İnsanoğlunun kafasındakiler genişledikçe, ayaklarının altındaki yol daralır.
Bu düşünce bana hemen büyük bir alimin şu sözünü hatırlattı: "Öğrendikçe ne kadar cahil olduğumu anladım".

İnsanoğlu yaşadıkça dünya hayatının ne kadar kısa olduğunu anlıyor.

İnsanoğlu için tüm herşey yaşadığı topraklar kadardı. En fazlası güneş ve yıldızlardı. Sonra astronomide ilerledikçe bi bakıma resmin büyüklüğünü gördükçe yani evrenin büyüklüğünü idrak ettikçe bulunduğu toprakları bırakın bulunduğu dünyanın ne kadar küçük kaldığını anladı.

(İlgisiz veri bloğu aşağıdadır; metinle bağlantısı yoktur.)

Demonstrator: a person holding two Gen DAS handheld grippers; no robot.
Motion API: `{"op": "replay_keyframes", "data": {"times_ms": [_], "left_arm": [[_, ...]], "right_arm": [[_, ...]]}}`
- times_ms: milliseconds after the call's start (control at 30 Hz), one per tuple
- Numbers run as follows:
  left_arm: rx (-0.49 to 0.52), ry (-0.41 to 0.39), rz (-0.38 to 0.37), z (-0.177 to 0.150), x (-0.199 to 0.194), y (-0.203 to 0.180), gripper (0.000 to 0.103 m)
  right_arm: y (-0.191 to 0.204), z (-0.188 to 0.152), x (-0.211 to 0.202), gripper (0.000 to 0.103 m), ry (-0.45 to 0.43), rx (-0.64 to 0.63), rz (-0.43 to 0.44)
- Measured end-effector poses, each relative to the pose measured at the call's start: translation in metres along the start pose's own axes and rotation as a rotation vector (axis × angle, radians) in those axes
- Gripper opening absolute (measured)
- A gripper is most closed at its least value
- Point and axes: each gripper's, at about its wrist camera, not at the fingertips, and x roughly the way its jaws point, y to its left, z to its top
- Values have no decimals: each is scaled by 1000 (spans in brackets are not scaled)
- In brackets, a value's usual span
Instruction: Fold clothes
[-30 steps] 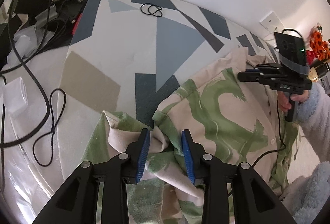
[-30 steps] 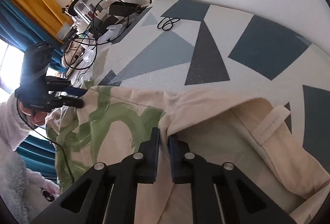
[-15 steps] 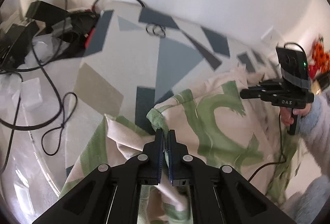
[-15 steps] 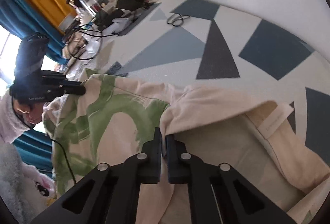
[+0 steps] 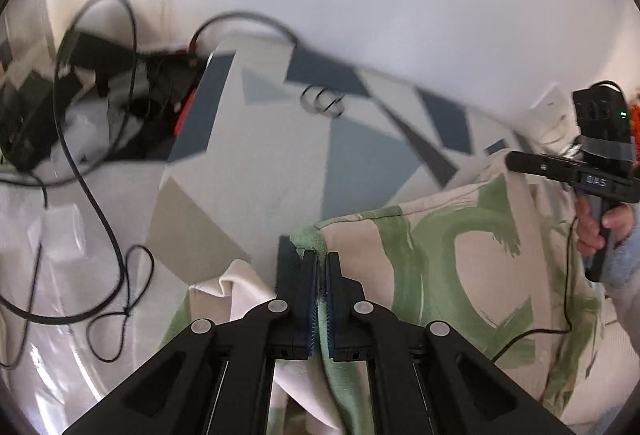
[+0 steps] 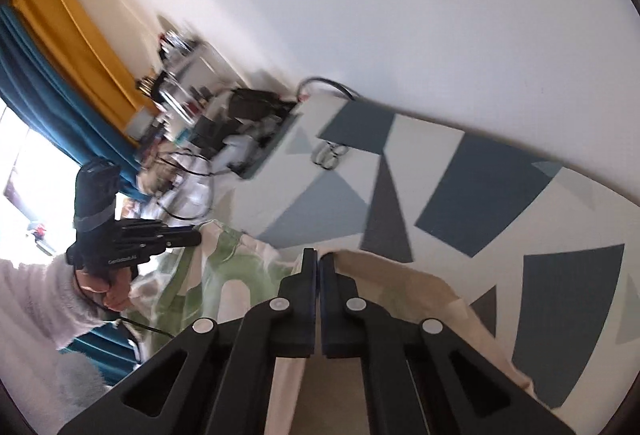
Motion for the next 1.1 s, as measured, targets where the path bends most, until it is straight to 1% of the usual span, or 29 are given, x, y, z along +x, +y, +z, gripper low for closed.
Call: {"op": "replay_keyframes", "data": {"times_ms": [100, 167, 233, 267, 300, 367, 400, 533, 633, 667, 700, 767, 833, 933, 1000, 1100], "left_arm": [[-15, 12, 17, -3, 5, 5, 3], [-23, 8, 19, -5, 3, 7, 3], [-27, 1, 20, -5, -1, 8, 3], [-24, -5, 21, -5, -3, 7, 3], [-20, -11, 22, -6, -5, 6, 3], [-20, -22, 23, -7, -9, 5, 3], [-20, -28, 23, -8, -11, 4, 3], [-44, -40, 15, -8, -15, 6, 3], [-45, -46, 18, -10, -19, 5, 3], [-48, -51, 18, -10, -22, 4, 3], [-52, -57, 16, -10, -25, 4, 3], [-58, -79, 11, -9, -35, 2, 3], [-60, -100, 10, -7, -43, 0, 3], [-67, -147, 5, -2, -58, -3, 3], [-87, -183, -16, 3, -69, -4, 3], [-89, -215, -32, 11, -79, -7, 3]], "right_arm": [[-16, -7, 16, 1, 45, 77, 28], [-25, -13, 22, 3, 68, 134, 19], [-38, -21, 26, 16, 100, 226, 13], [-43, -25, 27, 29, 110, 265, 17], [-44, -29, 26, 35, 105, 273, 27], [-42, -35, 24, 35, 98, 258, 37], [-38, -37, 26, 38, 105, 233, 31], [-24, -43, 40, 38, 137, 151, 2], [-11, -43, 47, 36, 121, 83, -3], [-7, -43, 49, 15, 125, 72, 3], [-2, -44, 53, 3, 144, 48, 8], [10, -44, 51, 2, 130, 0, -2], [13, -36, 26, 1, 11, 44, 4], [18, -20, -7, 1, -113, 63, 33], [25, -9, -24, 1, -147, 41, 29], [34, 1, -42, 1, -189, 12, 21]]}}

Ve bu zıtlık sırrı hep varoldu gitti.

Bu zıtlıklar bana; cehaletin / ilmin ne olduğunu öğretti.
Bu zıtlıklar bana; görebildiğinde ufkun genişliğini öğretti.
Bu zıtlıklar bana; hassasiyeti öğretti.
Bu zıtlıklar bana; araştırmayı öğreti.

Adeta içine süt dökülmüş beyaz bir kumaştan süzülen süt damlaları gibi kelimeler süzüldü hayatıma. Şıp bir kelime, şıp bir kavram daha, şıp başka bir mana daha.

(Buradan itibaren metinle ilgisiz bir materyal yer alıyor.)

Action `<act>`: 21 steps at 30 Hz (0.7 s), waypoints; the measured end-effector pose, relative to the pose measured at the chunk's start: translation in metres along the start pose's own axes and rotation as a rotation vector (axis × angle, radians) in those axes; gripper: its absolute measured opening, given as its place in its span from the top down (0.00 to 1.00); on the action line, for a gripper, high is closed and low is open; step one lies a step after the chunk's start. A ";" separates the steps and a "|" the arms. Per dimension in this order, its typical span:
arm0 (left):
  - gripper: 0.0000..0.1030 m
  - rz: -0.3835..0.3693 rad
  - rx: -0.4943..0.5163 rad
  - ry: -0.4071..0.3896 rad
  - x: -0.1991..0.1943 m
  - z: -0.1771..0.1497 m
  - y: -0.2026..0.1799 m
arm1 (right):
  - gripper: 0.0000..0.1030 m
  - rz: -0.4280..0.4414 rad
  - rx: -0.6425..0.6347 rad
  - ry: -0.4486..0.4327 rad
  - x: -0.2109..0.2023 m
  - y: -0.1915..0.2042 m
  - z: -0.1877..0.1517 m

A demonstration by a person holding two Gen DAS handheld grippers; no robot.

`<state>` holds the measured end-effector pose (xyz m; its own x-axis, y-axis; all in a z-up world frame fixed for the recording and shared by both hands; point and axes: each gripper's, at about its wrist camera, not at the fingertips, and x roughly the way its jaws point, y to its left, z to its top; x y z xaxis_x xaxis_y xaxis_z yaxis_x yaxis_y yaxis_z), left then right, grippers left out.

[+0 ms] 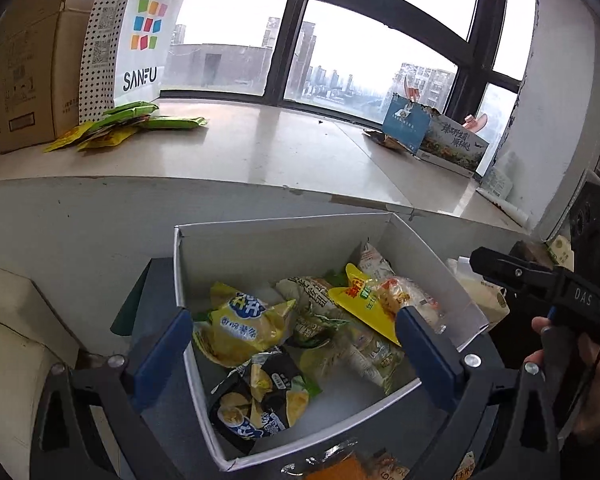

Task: Organize snacks
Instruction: 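Grasp the green-wrapped snack with the left gripper while the right lifts the pastry bag, then drop both held snacks into the white box and open both grippers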

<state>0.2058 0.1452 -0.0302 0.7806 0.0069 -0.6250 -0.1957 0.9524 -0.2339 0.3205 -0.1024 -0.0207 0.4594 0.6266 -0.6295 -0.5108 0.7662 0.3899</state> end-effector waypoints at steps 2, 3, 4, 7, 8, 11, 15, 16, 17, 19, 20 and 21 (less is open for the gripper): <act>0.00 -0.003 0.012 -0.005 -0.008 -0.002 -0.002 | 0.00 0.004 -0.026 -0.014 -0.010 0.003 -0.003; 0.00 -0.007 0.017 -0.010 -0.015 -0.003 -0.003 | 0.00 0.006 -0.040 -0.022 -0.015 0.005 -0.004; 0.00 -0.012 0.025 -0.017 -0.021 -0.005 -0.004 | 0.00 0.007 -0.058 -0.029 -0.021 0.008 -0.006; 0.00 -0.033 0.040 -0.045 -0.048 -0.012 -0.009 | 0.00 0.023 -0.121 -0.055 -0.045 0.019 -0.017; 0.00 -0.049 0.039 -0.053 -0.058 -0.015 -0.010 | 0.00 0.036 -0.140 -0.068 -0.055 0.022 -0.023; 0.00 -0.081 0.054 -0.060 -0.084 -0.031 -0.017 | 0.00 0.067 -0.185 -0.093 -0.084 0.028 -0.043; 0.00 -0.100 0.080 -0.076 -0.118 -0.053 -0.029 | 0.00 0.071 -0.224 -0.125 -0.122 0.030 -0.078; 0.00 -0.113 0.077 -0.071 -0.125 -0.060 -0.030 | 0.00 0.066 -0.229 -0.132 -0.130 0.029 -0.086; 0.00 -0.122 0.067 -0.068 -0.130 -0.066 -0.031 | 0.00 0.062 -0.228 -0.143 -0.140 0.029 -0.095; 0.00 -0.142 0.050 -0.040 -0.137 -0.083 -0.032 | 0.00 0.073 -0.232 -0.170 -0.163 0.028 -0.113; 0.00 -0.142 0.046 -0.024 -0.139 -0.092 -0.033 | 0.00 0.083 -0.232 -0.186 -0.173 0.027 -0.122; 0.00 -0.139 0.037 -0.007 -0.139 -0.101 -0.034 | 0.00 0.081 -0.236 -0.197 -0.182 0.027 -0.130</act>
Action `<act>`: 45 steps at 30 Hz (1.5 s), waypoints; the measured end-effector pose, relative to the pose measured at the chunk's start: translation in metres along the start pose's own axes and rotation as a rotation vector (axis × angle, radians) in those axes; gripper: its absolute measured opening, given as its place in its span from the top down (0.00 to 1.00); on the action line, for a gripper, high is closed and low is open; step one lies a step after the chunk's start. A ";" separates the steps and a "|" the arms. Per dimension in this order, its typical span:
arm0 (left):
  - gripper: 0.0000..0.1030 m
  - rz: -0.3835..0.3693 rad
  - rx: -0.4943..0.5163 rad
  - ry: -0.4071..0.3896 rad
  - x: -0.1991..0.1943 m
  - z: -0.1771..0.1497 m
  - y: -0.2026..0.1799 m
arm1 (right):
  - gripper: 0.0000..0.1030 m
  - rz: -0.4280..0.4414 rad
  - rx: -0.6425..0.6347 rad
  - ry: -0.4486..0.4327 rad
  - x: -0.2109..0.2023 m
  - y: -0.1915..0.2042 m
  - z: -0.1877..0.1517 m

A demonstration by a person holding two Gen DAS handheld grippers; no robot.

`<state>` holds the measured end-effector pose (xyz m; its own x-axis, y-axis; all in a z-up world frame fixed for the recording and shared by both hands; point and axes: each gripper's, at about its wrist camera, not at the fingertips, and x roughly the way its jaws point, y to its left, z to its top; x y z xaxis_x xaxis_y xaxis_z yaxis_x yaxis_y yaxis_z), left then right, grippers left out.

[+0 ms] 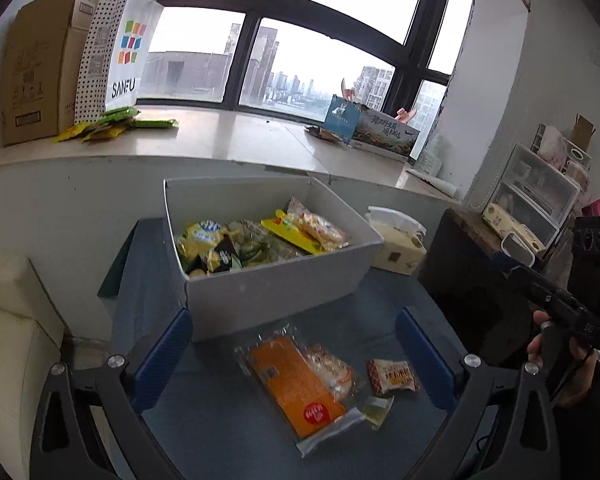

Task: Organize snacks
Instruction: 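Drop both held snacks into the white box and open both grippers, then grasp the orange bread pack with the left gripper while the right grasps the second pastry bag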

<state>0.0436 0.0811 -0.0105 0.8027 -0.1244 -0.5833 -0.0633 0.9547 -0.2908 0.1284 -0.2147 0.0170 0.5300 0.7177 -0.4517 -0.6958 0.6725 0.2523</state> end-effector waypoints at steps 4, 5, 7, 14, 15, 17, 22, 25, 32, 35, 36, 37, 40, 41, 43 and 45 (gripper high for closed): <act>0.00 -0.006 -0.025 0.065 0.002 -0.035 -0.005 | 0.00 -0.020 -0.015 -0.009 -0.032 0.009 -0.030; 0.00 -0.008 -0.031 0.088 0.006 -0.042 -0.006 | 0.00 -0.021 -0.015 -0.004 -0.037 0.010 -0.036; 0.00 -0.005 -0.052 0.130 0.016 -0.053 -0.006 | 0.00 -0.047 -0.016 0.012 -0.044 0.011 -0.050; 0.00 -0.026 -0.159 0.256 0.064 -0.065 -0.012 | 0.00 -0.061 -0.010 0.053 -0.046 0.014 -0.074; 0.00 -0.009 -0.187 0.270 0.073 -0.065 -0.010 | 0.00 -0.075 -0.022 0.058 -0.045 0.016 -0.075; 0.00 0.025 -0.254 0.302 0.094 -0.065 -0.002 | 0.00 -0.077 -0.034 0.056 -0.044 0.017 -0.075; 0.00 0.145 -0.294 0.421 0.146 -0.068 0.009 | 0.00 -0.062 -0.033 0.057 -0.043 0.020 -0.077; 0.00 0.181 -0.285 0.464 0.166 -0.071 0.009 | 0.00 -0.058 -0.030 0.059 -0.042 0.020 -0.079; 0.29 0.189 -0.158 0.393 0.164 -0.076 -0.005 | 0.00 -0.060 -0.035 0.070 -0.038 0.022 -0.083; 0.31 0.160 -0.150 0.370 0.152 -0.077 0.000 | 0.00 -0.056 -0.037 0.077 -0.037 0.023 -0.085; 0.32 0.141 -0.134 0.344 0.143 -0.077 -0.001 | 0.00 -0.054 -0.037 0.085 -0.035 0.024 -0.086; 0.32 0.131 -0.116 0.321 0.135 -0.076 -0.001 | 0.00 -0.054 -0.039 0.092 -0.033 0.024 -0.087; 0.32 0.110 -0.075 0.241 0.099 -0.068 -0.004 | 0.00 -0.045 -0.050 0.122 -0.021 0.027 -0.089; 0.32 0.104 -0.069 0.211 0.085 -0.066 -0.002 | 0.00 -0.042 -0.054 0.139 -0.016 0.028 -0.090; 0.32 0.088 -0.069 0.164 0.059 -0.063 0.002 | 0.00 -0.038 -0.074 0.182 0.001 0.031 -0.093; 0.32 0.090 -0.065 0.111 0.029 -0.060 0.007 | 0.00 -0.029 -0.108 0.232 0.020 0.038 -0.097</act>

Yağmur damlalarının düşmesi gibi akmaya başladığını düşündüm kelimelerin. Kelimeler yağıryordu gökyüzünden Allahım! Nasiplen, nasiplenebildiğin kadar. Kaçma kelimelerden, düşsün herbiri yüzüne. Serinliği hisset. Hatta durdur tüm hareketi ve hareketli herşeyi. Kelimeler havada kalsın. Sen yüzünü çarp o kelimelere. Avuçla onları. Zıpla ve elinle dokun. Dilediğince eğlenmene bak.